* What this task involves:
Print each entry word for word without images.

* Listed records:
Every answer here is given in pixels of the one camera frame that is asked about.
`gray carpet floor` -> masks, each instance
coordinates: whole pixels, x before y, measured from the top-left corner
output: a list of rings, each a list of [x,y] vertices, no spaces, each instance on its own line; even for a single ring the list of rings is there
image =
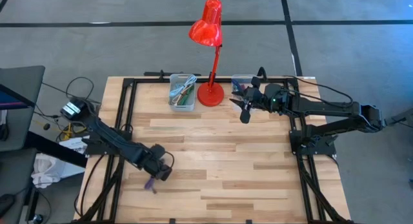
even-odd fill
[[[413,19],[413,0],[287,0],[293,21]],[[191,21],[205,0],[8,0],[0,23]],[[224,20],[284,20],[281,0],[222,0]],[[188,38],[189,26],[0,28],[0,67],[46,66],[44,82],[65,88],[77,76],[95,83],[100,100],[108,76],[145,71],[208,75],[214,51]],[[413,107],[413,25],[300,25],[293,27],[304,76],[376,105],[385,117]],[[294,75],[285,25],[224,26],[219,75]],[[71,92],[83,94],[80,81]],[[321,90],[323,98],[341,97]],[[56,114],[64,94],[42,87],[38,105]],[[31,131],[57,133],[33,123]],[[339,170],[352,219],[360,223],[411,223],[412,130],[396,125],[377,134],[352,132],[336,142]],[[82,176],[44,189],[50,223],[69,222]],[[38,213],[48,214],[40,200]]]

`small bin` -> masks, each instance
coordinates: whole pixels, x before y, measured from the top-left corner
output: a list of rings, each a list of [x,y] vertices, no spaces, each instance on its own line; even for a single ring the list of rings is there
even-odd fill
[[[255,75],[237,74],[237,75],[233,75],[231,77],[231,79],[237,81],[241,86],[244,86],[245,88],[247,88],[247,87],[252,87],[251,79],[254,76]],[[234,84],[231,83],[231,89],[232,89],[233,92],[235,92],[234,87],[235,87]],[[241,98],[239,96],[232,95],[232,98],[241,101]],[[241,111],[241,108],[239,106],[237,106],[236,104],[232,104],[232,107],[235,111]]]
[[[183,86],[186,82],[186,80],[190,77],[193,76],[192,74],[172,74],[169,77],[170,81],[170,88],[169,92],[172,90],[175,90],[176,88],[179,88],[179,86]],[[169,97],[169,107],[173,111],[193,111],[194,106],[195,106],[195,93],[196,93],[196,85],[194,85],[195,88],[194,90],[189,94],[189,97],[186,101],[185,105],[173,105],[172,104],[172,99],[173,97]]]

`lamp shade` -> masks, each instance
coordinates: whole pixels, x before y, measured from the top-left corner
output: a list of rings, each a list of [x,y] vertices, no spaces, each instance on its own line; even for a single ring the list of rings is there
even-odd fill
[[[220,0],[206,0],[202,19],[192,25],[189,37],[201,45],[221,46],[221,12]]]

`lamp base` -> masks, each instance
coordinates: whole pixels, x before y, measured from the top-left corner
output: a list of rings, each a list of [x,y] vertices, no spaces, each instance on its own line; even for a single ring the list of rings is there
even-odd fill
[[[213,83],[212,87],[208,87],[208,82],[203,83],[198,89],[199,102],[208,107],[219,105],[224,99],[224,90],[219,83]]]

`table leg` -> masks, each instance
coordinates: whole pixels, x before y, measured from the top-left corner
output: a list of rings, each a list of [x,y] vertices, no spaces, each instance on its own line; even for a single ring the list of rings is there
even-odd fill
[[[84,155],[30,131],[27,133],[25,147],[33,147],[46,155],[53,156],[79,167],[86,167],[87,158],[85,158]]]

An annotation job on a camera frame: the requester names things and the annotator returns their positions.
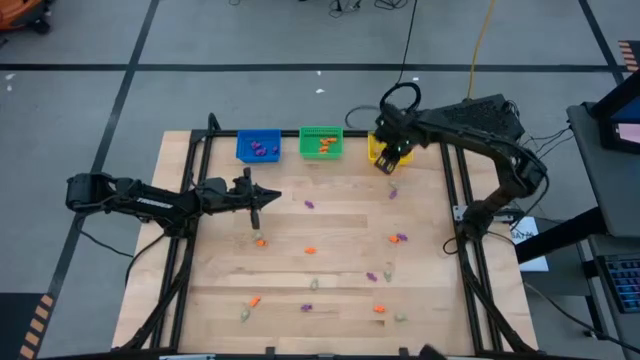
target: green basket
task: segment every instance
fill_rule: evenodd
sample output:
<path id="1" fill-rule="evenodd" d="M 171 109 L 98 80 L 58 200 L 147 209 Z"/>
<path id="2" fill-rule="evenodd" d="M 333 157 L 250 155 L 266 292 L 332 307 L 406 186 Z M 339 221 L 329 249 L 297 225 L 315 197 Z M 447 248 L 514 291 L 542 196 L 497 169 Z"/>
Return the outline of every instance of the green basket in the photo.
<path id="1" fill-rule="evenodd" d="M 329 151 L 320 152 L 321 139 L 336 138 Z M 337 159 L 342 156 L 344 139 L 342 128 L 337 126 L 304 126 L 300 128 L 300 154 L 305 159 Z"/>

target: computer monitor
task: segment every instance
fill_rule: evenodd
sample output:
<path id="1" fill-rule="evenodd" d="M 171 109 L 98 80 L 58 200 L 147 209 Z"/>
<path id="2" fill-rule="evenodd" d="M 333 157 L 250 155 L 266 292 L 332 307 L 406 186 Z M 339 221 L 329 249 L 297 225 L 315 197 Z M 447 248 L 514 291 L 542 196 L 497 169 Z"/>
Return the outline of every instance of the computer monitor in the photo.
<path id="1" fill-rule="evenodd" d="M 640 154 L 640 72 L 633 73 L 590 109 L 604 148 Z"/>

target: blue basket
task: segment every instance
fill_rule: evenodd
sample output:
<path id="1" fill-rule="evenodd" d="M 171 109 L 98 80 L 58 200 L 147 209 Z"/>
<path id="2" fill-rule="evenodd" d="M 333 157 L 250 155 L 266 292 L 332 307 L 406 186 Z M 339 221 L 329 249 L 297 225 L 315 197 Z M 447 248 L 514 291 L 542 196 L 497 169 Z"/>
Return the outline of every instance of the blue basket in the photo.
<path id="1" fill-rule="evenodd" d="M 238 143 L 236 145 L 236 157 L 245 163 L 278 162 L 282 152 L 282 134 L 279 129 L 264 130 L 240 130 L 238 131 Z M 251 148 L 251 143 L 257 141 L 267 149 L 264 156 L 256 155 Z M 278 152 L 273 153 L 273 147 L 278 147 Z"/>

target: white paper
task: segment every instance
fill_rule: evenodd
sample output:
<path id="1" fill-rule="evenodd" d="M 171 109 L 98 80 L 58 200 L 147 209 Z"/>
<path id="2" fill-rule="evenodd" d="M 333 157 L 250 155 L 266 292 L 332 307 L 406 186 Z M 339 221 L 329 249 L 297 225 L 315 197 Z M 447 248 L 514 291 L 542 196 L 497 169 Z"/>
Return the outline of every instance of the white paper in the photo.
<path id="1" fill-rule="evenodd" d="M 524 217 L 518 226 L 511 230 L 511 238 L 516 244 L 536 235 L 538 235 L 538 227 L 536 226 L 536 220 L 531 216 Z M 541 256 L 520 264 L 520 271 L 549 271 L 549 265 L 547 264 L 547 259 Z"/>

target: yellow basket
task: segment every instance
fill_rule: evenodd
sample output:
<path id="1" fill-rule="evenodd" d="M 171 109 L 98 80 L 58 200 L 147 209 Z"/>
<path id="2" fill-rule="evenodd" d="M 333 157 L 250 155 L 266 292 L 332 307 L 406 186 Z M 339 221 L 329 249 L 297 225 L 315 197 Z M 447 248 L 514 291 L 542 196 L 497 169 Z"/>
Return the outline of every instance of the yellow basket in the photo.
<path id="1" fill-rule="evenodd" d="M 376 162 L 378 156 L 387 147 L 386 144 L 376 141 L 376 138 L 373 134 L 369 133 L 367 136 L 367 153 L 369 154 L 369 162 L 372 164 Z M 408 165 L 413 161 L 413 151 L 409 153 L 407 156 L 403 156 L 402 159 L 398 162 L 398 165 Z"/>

* Solution to this problem:
Every answer here is given in pixels of the one camera frame that is asked about.
`gray carpet floor` -> masks, each instance
coordinates: whole pixels, x before y, measured from the top-left corner
output: a list of rings, each a list of [x,y] vertices, no spaces, each instance on its own line; even for a single ring the list of rings is there
image =
even-odd fill
[[[413,19],[413,0],[287,0],[293,21]],[[191,21],[205,0],[8,0],[0,23]],[[224,20],[284,20],[281,0],[222,0]],[[188,38],[189,26],[0,28],[0,67],[46,66],[44,82],[65,88],[77,76],[95,83],[100,100],[108,76],[145,71],[208,75],[214,51]],[[413,107],[413,25],[300,25],[293,27],[304,76],[376,105],[385,117]],[[294,75],[285,25],[224,26],[219,75]],[[71,92],[83,94],[80,81]],[[321,90],[323,98],[341,97]],[[56,114],[64,94],[42,87],[38,105]],[[31,131],[57,133],[33,123]],[[339,170],[352,219],[360,223],[411,223],[412,130],[396,125],[377,134],[352,132],[336,142]],[[82,176],[44,189],[50,223],[69,222]],[[38,213],[48,214],[40,200]]]

`small bin` -> masks, each instance
coordinates: whole pixels, x before y, measured from the top-left corner
output: a list of rings, each a list of [x,y] vertices, no spaces, each instance on its own line; even for a single ring the list of rings is there
even-odd fill
[[[255,75],[237,74],[237,75],[233,75],[231,77],[231,79],[237,81],[241,86],[244,86],[245,88],[247,88],[247,87],[252,87],[251,79],[254,76]],[[234,84],[231,83],[231,89],[232,89],[233,92],[235,92],[234,87],[235,87]],[[241,98],[239,96],[232,95],[232,98],[241,101]],[[241,111],[241,108],[239,106],[237,106],[236,104],[232,104],[232,107],[235,111]]]
[[[183,86],[186,82],[186,80],[190,77],[193,76],[192,74],[172,74],[169,77],[170,81],[170,88],[169,92],[172,90],[175,90],[176,88],[179,88],[179,86]],[[169,97],[169,107],[173,111],[193,111],[194,106],[195,106],[195,93],[196,93],[196,85],[194,85],[195,88],[194,90],[189,94],[189,97],[186,101],[185,105],[173,105],[172,104],[172,99],[173,97]]]

`lamp shade` -> masks, each instance
coordinates: whole pixels, x before y, measured from the top-left corner
output: a list of rings, each a list of [x,y] vertices, no spaces, each instance on its own line; even for a single ring the list of rings is there
even-odd fill
[[[220,0],[206,0],[202,19],[192,25],[189,37],[201,45],[221,46],[221,12]]]

`lamp base` -> masks, each instance
coordinates: whole pixels, x before y, measured from the top-left corner
output: a list of rings, each a list of [x,y] vertices, no spaces, each instance on its own line; even for a single ring the list of rings is there
even-odd fill
[[[213,83],[212,87],[208,87],[208,82],[203,83],[198,89],[199,102],[208,107],[219,105],[224,99],[224,90],[219,83]]]

`table leg` -> masks, each instance
coordinates: whole pixels, x before y, measured from the top-left corner
output: a list of rings, each a list of [x,y] vertices, no spaces, each instance on its own line; even for a single ring the list of rings is there
even-odd fill
[[[84,155],[30,131],[27,133],[25,147],[33,147],[46,155],[53,156],[79,167],[86,167],[87,158],[85,158]]]

An annotation job on a camera frame: the requester names things and the annotator returns their positions.
target: green basket
task: segment every instance
fill_rule: evenodd
sample output:
<path id="1" fill-rule="evenodd" d="M 171 109 L 98 80 L 58 200 L 147 209 Z"/>
<path id="2" fill-rule="evenodd" d="M 333 157 L 250 155 L 266 292 L 332 307 L 406 186 Z M 339 221 L 329 249 L 297 225 L 315 197 Z M 447 248 L 514 291 L 542 196 L 497 169 Z"/>
Return the outline of every instance of the green basket in the photo.
<path id="1" fill-rule="evenodd" d="M 329 151 L 320 152 L 321 139 L 336 138 Z M 337 159 L 342 156 L 344 139 L 342 128 L 337 126 L 304 126 L 300 128 L 300 154 L 305 159 Z"/>

target: computer monitor
task: segment every instance
fill_rule: evenodd
sample output:
<path id="1" fill-rule="evenodd" d="M 171 109 L 98 80 L 58 200 L 147 209 Z"/>
<path id="2" fill-rule="evenodd" d="M 333 157 L 250 155 L 266 292 L 332 307 L 406 186 Z M 339 221 L 329 249 L 297 225 L 315 197 Z M 447 248 L 514 291 L 542 196 L 497 169 Z"/>
Return the outline of every instance of the computer monitor in the photo.
<path id="1" fill-rule="evenodd" d="M 640 154 L 640 72 L 633 73 L 590 109 L 604 148 Z"/>

target: blue basket
task: segment every instance
fill_rule: evenodd
sample output:
<path id="1" fill-rule="evenodd" d="M 171 109 L 98 80 L 58 200 L 147 209 Z"/>
<path id="2" fill-rule="evenodd" d="M 333 157 L 250 155 L 266 292 L 332 307 L 406 186 Z M 339 221 L 329 249 L 297 225 L 315 197 Z M 447 248 L 514 291 L 542 196 L 497 169 Z"/>
Return the outline of every instance of the blue basket in the photo.
<path id="1" fill-rule="evenodd" d="M 238 143 L 236 145 L 236 157 L 245 163 L 278 162 L 282 152 L 282 134 L 279 129 L 264 130 L 240 130 L 238 131 Z M 251 148 L 251 143 L 257 141 L 267 149 L 264 156 L 256 155 Z M 278 152 L 273 153 L 273 147 L 278 147 Z"/>

target: white paper
task: segment every instance
fill_rule: evenodd
sample output:
<path id="1" fill-rule="evenodd" d="M 171 109 L 98 80 L 58 200 L 147 209 Z"/>
<path id="2" fill-rule="evenodd" d="M 333 157 L 250 155 L 266 292 L 332 307 L 406 186 Z M 339 221 L 329 249 L 297 225 L 315 197 Z M 447 248 L 514 291 L 542 196 L 497 169 Z"/>
Return the outline of every instance of the white paper in the photo.
<path id="1" fill-rule="evenodd" d="M 524 217 L 518 226 L 511 230 L 511 238 L 516 244 L 536 235 L 538 235 L 538 227 L 536 226 L 536 220 L 531 216 Z M 541 256 L 520 264 L 520 271 L 549 271 L 549 265 L 547 264 L 547 259 Z"/>

target: yellow basket
task: segment every instance
fill_rule: evenodd
sample output:
<path id="1" fill-rule="evenodd" d="M 171 109 L 98 80 L 58 200 L 147 209 Z"/>
<path id="2" fill-rule="evenodd" d="M 333 157 L 250 155 L 266 292 L 332 307 L 406 186 Z M 339 221 L 329 249 L 297 225 L 315 197 Z M 447 248 L 514 291 L 542 196 L 497 169 Z"/>
Return the outline of every instance of the yellow basket in the photo.
<path id="1" fill-rule="evenodd" d="M 376 162 L 378 156 L 387 147 L 386 144 L 376 141 L 376 138 L 373 134 L 369 133 L 367 136 L 367 153 L 369 154 L 369 162 L 372 164 Z M 408 165 L 413 161 L 413 151 L 409 153 L 407 156 L 403 156 L 402 159 L 398 162 L 398 165 Z"/>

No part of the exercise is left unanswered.